Wednesday, June 20, 2012

Blood Diner (1987)

I've been wanting to do this movie forever. Hell, I've been waiting for this movie - Jackie Kong's "Blood Diner" - to come to DVD since I first saw it. I still remember when I first saw it, and that when it ended I was absolutely slack jawed. Who on Earth was Jackie Kong (Who from my knowledge, it sthe only Asian-American woman to direct exploitation movies), and what the hell had she made? Why did it feel like it was made under the influence of all kinds of drugs - okay, there's an easy answer to that question. Needless to say, I've been asking for a DVD, and a special edition was announced a while back, but so far, it's been delayed (dammit Lionsgate.) Still, it is on DVD nonetheless, as one of six movies featured in a collection of horror movies available for cheap at Walmart DVD bins, and it comes in pristine anamorphic widescreen, so I can't complain too much.

When they were children, George and Michael Tutman saw their Uncle Anwar gunned down. As (very stupid) adults, they've dug his brain up, and what do ya know, it talks! Oh, and they need to perform a ritual that will awaken an Egyptian goddess called Shitaar. To do this, they must kill a variety of women (virgins, whores, topless aerobics instructors) for their parts, so Shitaar will have a vessel to live in and for a "blood buffet." Thankfully, there's plenty of girls around, and they run a vegetarian restaurant, so there are plenty of ways to get ready. However, they run into trouble when a New York Cop (who inexplicably has an Australian accent) and her would be playboy partner are trying to solve the mystery behind the rash of murders. Oh, and there's a wrestler named Lil' Jimmy Hitler.

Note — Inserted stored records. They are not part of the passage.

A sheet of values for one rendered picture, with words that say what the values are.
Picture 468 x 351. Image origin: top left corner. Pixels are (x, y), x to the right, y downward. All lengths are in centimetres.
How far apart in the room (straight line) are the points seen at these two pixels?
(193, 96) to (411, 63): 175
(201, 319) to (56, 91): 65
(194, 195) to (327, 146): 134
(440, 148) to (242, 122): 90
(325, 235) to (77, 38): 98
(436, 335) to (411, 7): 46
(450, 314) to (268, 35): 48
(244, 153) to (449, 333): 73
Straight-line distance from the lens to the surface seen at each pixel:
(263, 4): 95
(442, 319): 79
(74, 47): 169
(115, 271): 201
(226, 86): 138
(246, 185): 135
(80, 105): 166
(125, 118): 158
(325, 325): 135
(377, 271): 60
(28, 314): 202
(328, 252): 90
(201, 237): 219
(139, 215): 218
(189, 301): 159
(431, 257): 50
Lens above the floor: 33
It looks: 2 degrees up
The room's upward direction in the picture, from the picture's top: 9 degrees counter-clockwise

I could go on and on about the flaws in "Blood Diner" (little of it makes any sense, most of the performances range from wooden to terrible, a few of the jokes bomb), but I just don't care: "Blood Diner" must be seen to be believed. It is one of the most insane blends of horror and comedy ever made, and is so jovial in it's efforts to gross out, offend and all around entertain that I can't help but love it. To say it has a plot would be somewhat inaccurate, as it mostly feels like a series of vignettes loosely stitched together so that it will resemble a movie. Oh, but what scenes they are! Among the highlights:

  • George and Michael try to get into a club, and when the bouncer says no, they shove him aside. A hydraulic car then crushes said bouncers head - and everyone laughs. One guy even asks "Hey, are you alright?"
  • The boys bring two girls home. Michael offers one of them a sexual favor called a "Battered Girlfriend." He proceeds to slather her naked body in batter - and dunks her head into a frier. She tries to escape, but her head now resembles a large, fat broiled nugget, which is then decapitated via a broom.
  • George finds a fat bum in the street, and runs him over with the boys trusty van. It doesn't work the first time, so he tries again. It still doesn't work, so...you get the idea. I think it's worth mentioning that mambo music plays during this.
  • A naked girl who knows Kung-Fu.
  • A rival diner owner has his hands chopped off. He proceeds to try to escape via trying to drive away. It doesn't go well for him.
  • The conclusion, which has weird rock music, exploding heads, zombies and Shitaar herself, who has sharp fangs, shoots lightning bolts from her fingers and has a vagina like orifice on her stomach.

As you can tell, this isn't a movie concerned with narrative and deep social commentary. And that's just fine. This is from someone who wants to give exploitation fans what they want, and who mostly delivers without offering anything resembling unnecessary exposition. Also, special mention should go to Carl Crew as the adult George Tutman. His performance is so over the top and hilarious that I laughed my ass off at just about everything he does. It's a shame he hasn't gone on to do much else, as he has a lot of what it takes to be a fun character actor in horror.

I can't say that you'll enjoy "Blood Diner" as much as I do. Hell, I can't say if you'll enjoy it at all. I however, love it, and hope for that special edition someday. Hell, it's a pipe dream, but I'd love to write linear notes about the thing. Or at least appear as a fan in a documentary.